◆ ACTIVITY
With the pictures removed, please write out every line below exactly as given.

-- Opening Marker --

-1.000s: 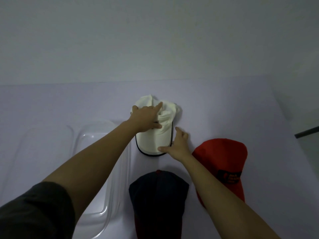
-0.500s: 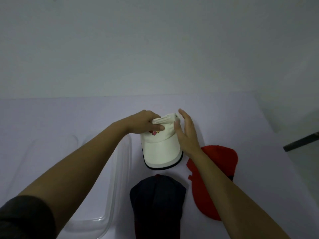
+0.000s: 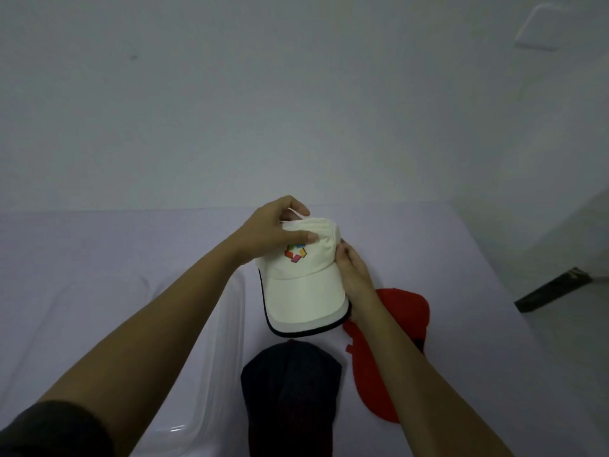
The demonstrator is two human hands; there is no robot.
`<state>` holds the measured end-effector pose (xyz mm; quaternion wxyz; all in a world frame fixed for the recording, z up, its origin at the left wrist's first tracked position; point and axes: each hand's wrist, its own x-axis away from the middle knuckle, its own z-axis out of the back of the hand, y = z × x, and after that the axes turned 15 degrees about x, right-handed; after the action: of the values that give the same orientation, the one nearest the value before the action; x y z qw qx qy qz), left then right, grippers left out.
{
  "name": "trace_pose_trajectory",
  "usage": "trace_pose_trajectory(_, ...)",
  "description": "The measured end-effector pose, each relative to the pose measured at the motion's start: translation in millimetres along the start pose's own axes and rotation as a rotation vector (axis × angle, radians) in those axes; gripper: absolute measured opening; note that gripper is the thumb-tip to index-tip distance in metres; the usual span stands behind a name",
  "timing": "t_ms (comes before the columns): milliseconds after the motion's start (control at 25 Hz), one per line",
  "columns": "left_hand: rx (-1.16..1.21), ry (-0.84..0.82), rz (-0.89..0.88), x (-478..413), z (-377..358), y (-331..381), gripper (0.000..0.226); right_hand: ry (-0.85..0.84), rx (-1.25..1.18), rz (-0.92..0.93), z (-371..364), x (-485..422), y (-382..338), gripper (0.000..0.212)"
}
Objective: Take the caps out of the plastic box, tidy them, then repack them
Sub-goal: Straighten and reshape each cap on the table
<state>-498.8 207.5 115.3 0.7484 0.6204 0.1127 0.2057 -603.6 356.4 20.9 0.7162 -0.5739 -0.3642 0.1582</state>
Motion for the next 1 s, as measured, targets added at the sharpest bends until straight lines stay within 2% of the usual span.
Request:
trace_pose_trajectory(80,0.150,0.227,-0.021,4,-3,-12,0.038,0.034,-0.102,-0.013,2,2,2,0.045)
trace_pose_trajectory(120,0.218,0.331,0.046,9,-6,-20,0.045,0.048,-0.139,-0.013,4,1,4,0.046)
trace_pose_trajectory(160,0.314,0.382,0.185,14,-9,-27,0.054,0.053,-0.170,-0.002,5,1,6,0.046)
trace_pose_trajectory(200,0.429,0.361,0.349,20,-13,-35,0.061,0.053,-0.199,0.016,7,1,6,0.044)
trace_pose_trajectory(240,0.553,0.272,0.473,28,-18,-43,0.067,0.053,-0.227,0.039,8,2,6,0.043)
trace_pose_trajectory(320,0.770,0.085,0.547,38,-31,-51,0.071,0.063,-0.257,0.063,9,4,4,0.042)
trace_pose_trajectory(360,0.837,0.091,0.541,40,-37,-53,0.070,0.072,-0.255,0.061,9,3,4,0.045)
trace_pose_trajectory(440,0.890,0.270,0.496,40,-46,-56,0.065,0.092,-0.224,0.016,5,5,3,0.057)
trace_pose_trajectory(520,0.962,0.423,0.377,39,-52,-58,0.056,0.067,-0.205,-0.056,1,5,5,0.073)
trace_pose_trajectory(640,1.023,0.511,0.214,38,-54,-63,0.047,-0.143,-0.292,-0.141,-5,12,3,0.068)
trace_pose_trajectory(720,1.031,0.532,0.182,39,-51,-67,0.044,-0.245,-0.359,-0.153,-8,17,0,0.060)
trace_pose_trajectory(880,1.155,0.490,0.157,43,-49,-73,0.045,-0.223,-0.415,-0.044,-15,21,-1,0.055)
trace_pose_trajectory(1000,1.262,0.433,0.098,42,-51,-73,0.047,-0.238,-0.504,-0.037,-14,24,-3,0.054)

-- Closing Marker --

◆ WORKED SOLUTION
-1.000s: 
-0.500s: 
+0.000s: 
The demonstrator is two human hands; there is no robot.
`<state>` holds the measured end-effector pose (xyz mm; quaternion wxyz; all in a world frame fixed for the recording, z up, its origin at the left wrist's first tracked position; point and axes: each hand's wrist, its own x-axis away from the middle knuckle, its own z-axis out of the back of the hand, y = z × x, and after that the axes turned 15 degrees about x, right-handed; after the action: of the values that give the same orientation, the one nearest the value before the action; x y z qw qx qy qz), left then right, grippers left out.
{
  "name": "trace_pose_trajectory",
  "usage": "trace_pose_trajectory(_, ...)",
  "description": "The measured end-effector pose, each relative to the pose measured at the motion's start: translation in millimetres along the start pose's own axes and rotation as a rotation vector (axis × angle, radians) in those axes; gripper: absolute measured opening; note that gripper is the thumb-tip to index-tip distance in metres; the usual span stands behind a name",
  "timing": "t_ms (comes before the columns): milliseconds after the motion's start (control at 25 Hz), one per line",
  "columns": "left_hand: rx (-1.16..1.21), ry (-0.84..0.82), rz (-0.89..0.88), x (-478..413), z (-377..358), y (-331..381), gripper (0.000..0.226); right_hand: ry (-0.85..0.84), rx (-1.25..1.18), rz (-0.92..0.93), z (-371..364), x (-485..422), y (-382..338), gripper (0.000..0.212)"
}
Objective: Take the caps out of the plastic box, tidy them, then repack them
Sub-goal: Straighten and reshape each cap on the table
<state>-498.8 207.5 115.3 0.7484 0.6204 0.1127 0.2057 -603.6 356.4 20.9 0.7162 -0.5739 -0.3642 0.1582</state>
Motion for the next 1 s, as measured, targets added at the sharpest bends until straight lines stay within 2% of the usual span.
Request:
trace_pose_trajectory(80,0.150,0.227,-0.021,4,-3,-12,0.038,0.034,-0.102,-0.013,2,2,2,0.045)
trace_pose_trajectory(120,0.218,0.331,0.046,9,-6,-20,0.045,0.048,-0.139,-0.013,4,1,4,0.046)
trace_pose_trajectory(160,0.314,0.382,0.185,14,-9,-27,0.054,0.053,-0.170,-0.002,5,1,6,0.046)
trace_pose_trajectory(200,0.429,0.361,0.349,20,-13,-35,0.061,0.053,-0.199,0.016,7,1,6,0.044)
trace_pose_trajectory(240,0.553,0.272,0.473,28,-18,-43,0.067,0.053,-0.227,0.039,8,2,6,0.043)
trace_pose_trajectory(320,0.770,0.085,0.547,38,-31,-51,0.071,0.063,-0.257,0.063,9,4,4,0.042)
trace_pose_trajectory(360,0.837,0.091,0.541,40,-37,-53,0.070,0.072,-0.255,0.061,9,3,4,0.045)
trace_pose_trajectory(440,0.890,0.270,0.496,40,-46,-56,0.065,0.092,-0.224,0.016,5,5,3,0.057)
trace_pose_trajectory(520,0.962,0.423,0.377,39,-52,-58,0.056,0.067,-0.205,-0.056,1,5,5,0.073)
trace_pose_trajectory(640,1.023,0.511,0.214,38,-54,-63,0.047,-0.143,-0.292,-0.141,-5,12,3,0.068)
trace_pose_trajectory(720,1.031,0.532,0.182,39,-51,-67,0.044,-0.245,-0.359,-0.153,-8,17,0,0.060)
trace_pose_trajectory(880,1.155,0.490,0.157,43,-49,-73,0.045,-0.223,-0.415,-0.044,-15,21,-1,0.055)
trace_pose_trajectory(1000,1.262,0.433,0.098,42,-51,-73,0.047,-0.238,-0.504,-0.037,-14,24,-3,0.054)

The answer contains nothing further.